O senador Flávio Bolsonaro (PL-RJ), pré-candidato à Presidência, detalhou nesta quarta-feira (25) as movimentações eleitorais do Partido Liberal (PL) nos estados, afirmando que todas as decisões contam com o aval do pai, o ex-presidente Jair Bolsonaro (PL). As declarações foram dadas após visitar o pai, preso na sede da Polícia Federal em Brasília por tentativa de golpe.
“Falei que tinha tomado decisão, porque a decisão que eu tomo já está validada por ele [Jair Bolsonaro]. Então, ele falou: vai tocando o barco e resolvendo estado por estado”, afirmou Flávio.
Estratégias estaduais e a ‘bancada da família’
Flávio Bolsonaro confirmou a aposta do partido em uma ‘bancada da família’ em Santa Catarina e no Distrito Federal. Em Santa Catarina, o vereador carioca Carlos Bolsonaro (PL) será pré-candidato ao Senado ao lado de Caroline De Toni (PL-SC), apoiando a reeleição do governador Jorginho Mello (PL).

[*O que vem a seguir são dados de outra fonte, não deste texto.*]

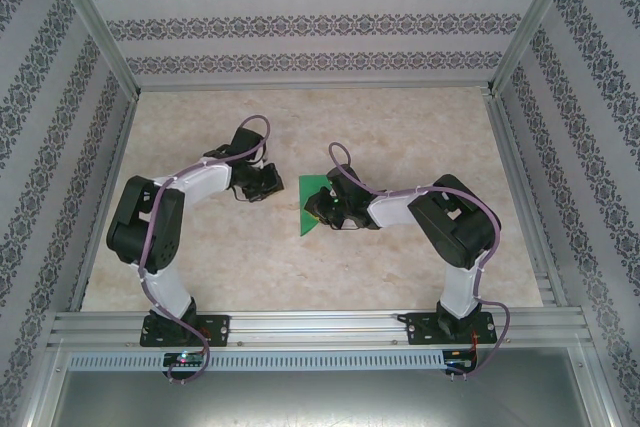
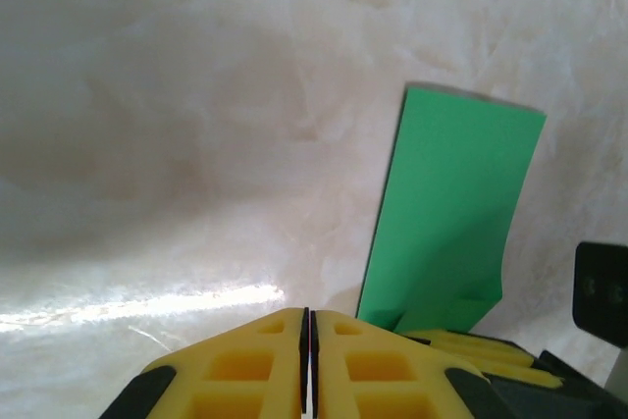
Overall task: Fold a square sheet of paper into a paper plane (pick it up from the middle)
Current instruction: Third fold the triangle at the center of the table.
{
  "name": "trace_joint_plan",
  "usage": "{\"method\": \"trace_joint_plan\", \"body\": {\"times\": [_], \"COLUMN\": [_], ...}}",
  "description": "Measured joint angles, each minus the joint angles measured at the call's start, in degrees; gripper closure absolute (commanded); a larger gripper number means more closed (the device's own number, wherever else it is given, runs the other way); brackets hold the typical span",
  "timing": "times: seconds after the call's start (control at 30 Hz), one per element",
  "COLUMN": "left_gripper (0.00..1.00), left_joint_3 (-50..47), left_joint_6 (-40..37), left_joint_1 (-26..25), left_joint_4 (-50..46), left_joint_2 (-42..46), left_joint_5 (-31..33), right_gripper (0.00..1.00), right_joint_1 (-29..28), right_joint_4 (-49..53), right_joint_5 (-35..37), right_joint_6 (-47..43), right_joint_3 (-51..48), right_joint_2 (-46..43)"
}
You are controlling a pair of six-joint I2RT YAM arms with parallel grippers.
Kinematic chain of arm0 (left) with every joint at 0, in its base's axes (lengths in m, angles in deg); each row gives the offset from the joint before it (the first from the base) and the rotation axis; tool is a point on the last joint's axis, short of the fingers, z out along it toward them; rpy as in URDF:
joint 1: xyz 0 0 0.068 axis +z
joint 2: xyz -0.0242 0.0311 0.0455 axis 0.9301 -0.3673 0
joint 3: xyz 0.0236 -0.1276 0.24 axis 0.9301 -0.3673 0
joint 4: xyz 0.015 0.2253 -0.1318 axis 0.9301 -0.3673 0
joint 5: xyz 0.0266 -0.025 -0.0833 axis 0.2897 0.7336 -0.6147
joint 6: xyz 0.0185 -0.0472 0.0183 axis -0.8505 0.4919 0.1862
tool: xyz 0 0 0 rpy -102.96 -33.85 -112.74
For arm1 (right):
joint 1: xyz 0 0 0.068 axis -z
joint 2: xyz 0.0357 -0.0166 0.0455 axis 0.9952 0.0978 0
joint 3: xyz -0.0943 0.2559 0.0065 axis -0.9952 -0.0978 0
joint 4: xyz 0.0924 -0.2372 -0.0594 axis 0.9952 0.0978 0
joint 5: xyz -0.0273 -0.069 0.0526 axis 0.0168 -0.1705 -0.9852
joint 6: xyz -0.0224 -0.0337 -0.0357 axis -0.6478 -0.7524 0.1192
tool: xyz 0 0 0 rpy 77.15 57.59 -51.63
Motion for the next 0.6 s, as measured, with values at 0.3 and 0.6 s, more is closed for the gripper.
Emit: {"method": "trace_joint_plan", "body": {"times": [0.3, 0.6], "left_gripper": [0.97, 1.0], "left_joint_3": [-2.2, -1.3], "left_joint_6": [-0.7, -1.4], "left_joint_1": [-5.0, -6.2], "left_joint_4": [0.7, 1.7], "left_joint_2": [0.7, -2.8], "left_joint_5": [-4.9, -7.0], "right_gripper": [1.0, 1.0], "right_joint_1": [0.0, 0.0], "right_joint_4": [-0.2, -0.2], "right_joint_5": [0.2, 0.2], "right_joint_6": [-0.3, -0.5], "right_joint_3": [-0.2, -0.2], "right_joint_2": [0.3, 0.3]}}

“O Carlos vai para Santa Catarina, que é um estado que ele é apaixonado… Carlos é uma pessoa que tem vínculos históricos ali com Santa Catarina e vai ser um grande reforço”, disse.
No Distrito Federal, as candidaturas ao Senado serão de Bia Kicis (PL-DF) e Michelle Bolsonaro (PL). “Dois grandes quadros também”, completou.
Definições em outros estados
No Rio de Janeiro, o PL terá Douglas Ruas como pré-candidato ao governo, com Rogério Lisboa (PP) na chapa como vice. O atual governador Cláudio Castro (PL) disputará uma vaga ao Senado, e o partido apoiará Márcio Canella (União-RJ), prefeito de Belford Roxo, para a segunda vaga.
No Rio Grande do Sul, a pré-candidatura ao governo será do deputado Tenente-Coronel Zucco (PL-RS), possivelmente em aliança com o PP, e Ubiratan Sanderson (PL-RS) será pré-candidato ao Senado.
Em Mato Grosso, o senador Wellington Fagundes (PL-MT) é o pré-candidato ao governo, e o deputado Zé Medeiros (PL-MT) concorrerá ao Senado.
Mediação de conflitos internos
Flávio amenizou as recentes críticas públicas de seu irmão, o deputado federal cassado Eduardo Bolsonaro (PL-SP), a aliados como Nikolas Ferreira (PL-MG) e Michelle Bolsonaro. Segundo ele, o tom de Eduardo se deve à ‘ansiedade’ de estar fora do país e com contas bloqueadas.
“Eu vou conversar, vou procurar todo mundo um por um para parar qualquer tipo de aresta que porventura possa existir ainda. Todos estão na mesma pá”, afirmou o senador.